Would you retype every line below without changing anything?
╭──
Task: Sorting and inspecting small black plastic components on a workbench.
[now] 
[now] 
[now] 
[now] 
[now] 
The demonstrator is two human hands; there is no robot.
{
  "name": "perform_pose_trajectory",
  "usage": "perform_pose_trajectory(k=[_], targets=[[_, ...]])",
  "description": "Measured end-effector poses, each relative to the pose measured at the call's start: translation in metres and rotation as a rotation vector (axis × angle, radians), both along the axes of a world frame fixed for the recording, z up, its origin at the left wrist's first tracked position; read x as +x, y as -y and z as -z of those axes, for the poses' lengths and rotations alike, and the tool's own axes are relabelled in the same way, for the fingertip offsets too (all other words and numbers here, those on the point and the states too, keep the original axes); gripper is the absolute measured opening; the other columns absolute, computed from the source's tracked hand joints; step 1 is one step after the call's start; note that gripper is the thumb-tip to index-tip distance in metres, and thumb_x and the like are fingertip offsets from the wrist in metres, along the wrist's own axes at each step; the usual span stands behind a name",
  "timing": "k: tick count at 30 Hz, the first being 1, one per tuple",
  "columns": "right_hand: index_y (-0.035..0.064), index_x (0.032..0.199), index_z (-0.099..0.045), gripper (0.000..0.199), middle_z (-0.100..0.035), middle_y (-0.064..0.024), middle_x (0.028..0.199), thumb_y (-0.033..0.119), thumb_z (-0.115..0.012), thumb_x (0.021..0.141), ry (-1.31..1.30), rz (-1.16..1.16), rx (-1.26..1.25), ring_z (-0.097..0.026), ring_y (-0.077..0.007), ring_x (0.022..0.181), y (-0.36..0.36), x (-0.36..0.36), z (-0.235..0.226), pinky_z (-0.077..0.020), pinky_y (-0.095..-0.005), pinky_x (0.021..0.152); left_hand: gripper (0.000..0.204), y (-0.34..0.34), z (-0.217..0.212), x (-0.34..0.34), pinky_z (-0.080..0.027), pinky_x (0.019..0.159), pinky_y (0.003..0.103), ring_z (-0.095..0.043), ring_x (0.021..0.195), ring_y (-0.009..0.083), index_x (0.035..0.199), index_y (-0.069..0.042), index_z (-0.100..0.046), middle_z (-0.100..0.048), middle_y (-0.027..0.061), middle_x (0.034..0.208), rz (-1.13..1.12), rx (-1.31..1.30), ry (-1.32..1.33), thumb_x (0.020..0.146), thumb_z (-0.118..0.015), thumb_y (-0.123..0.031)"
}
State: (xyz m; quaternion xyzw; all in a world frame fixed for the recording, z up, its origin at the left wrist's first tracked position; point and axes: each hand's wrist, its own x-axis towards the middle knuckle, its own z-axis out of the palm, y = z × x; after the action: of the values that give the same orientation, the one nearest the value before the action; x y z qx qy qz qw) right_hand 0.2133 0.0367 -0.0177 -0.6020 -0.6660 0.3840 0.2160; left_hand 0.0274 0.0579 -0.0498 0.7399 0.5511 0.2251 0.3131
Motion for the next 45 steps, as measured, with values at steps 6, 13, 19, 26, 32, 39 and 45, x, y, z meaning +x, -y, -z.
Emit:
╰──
## Response to this task
Task: Sorting and inspecting small black plastic components on a workbench.
[now] 
[now] 
[now] 
[now] 
[now] 
The demonstrator is two human hands; there is no robot.
{
  "name": "perform_pose_trajectory",
  "usage": "perform_pose_trajectory(k=[_], targets=[[_, ...]])",
  "description": "Measured end-effector poses, each relative to the pose measured at the call's start: translation in metres and rotation as a rotation vector (axis × angle, radians), both along the axes of a world frame fixed for the recording, z up, its origin at the left wrist's first tracked position; read x as +x, y as -y and z as -z of those axes, for the poses' lengths and rotations alike, and the tool's own axes are relabelled in the same way, for the fingertip offsets too (all other words and numbers here, those on the point and the states too, keep the original axes); gripper is the absolute measured opening; the other columns absolute, computed from the source's tracked hand joints; step 1 is one step after the call's start; note that gripper is the thumb-tip to index-tip distance in metres, and thumb_x and the like are fingertip offsets from the wrist in metres, along the wrist's own axes at each step; the usual span stands behind a name",
  "timing": "k: tick count at 30 Hz, the first being 1, one per tuple",
  "columns": "right_hand: index_y (-0.035..0.064), index_x (0.032..0.199), index_z (-0.099..0.045), gripper (0.000..0.199), middle_z (-0.100..0.035), middle_y (-0.064..0.024), middle_x (0.028..0.199), thumb_y (-0.033..0.119), thumb_z (-0.115..0.012), thumb_x (0.021..0.141), ry (-1.31..1.30), rz (-1.16..1.16), rx (-1.26..1.25), ring_z (-0.097..0.026), ring_y (-0.077..0.007), ring_x (0.022..0.181), y (-0.36..0.36), x (-0.36..0.36), z (-0.235..0.226), pinky_z (-0.077..0.020), pinky_y (-0.095..-0.005), pinky_x (0.021..0.152); left_hand: gripper (0.000..0.204), y (-0.34..0.34), z (-0.217..0.212), x (-0.34..0.34), pinky_z (-0.080..0.027), pinky_x (0.019..0.159), pinky_y (0.003..0.103), ring_z (-0.095..0.043), ring_x (0.021..0.195), ring_y (-0.009..0.083), index_x (0.035..0.199), index_y (-0.069..0.042), index_z (-0.100..0.046), middle_z (-0.100..0.048), middle_y (-0.027..0.061), middle_x (0.034..0.208), rz (-1.13..1.12), rx (-1.31..1.30), ry (-1.32..1.33), thumb_x (0.020..0.146), thumb_z (-0.118..0.015), thumb_y (-0.123..0.031)"
}
State: (xyz m; quaternion xyzw; all in a world frame fixed for the recording, z up, its origin at the left wrist's first tracked position; point and axes: each hand's wrist, its own x-axis towards the middle knuckle, its own z-axis out of the palm, y = z × x; after the action: of the values that give the same orientation, the one nearest the value before the action; x y z qx qy qz qw) right_hand 0.2133 0.0367 -0.0177 -0.6020 -0.6660 0.3840 0.2160; left_hand 0.0274 0.0579 -0.0498 0.7399 0.5511 0.2251 0.3131
Motion for the next 45 steps, as measured, with values at steps 6, 13, 19, 26, 32, 39 and 45, x, y, z meaning +x, -y, -z.
Emit:

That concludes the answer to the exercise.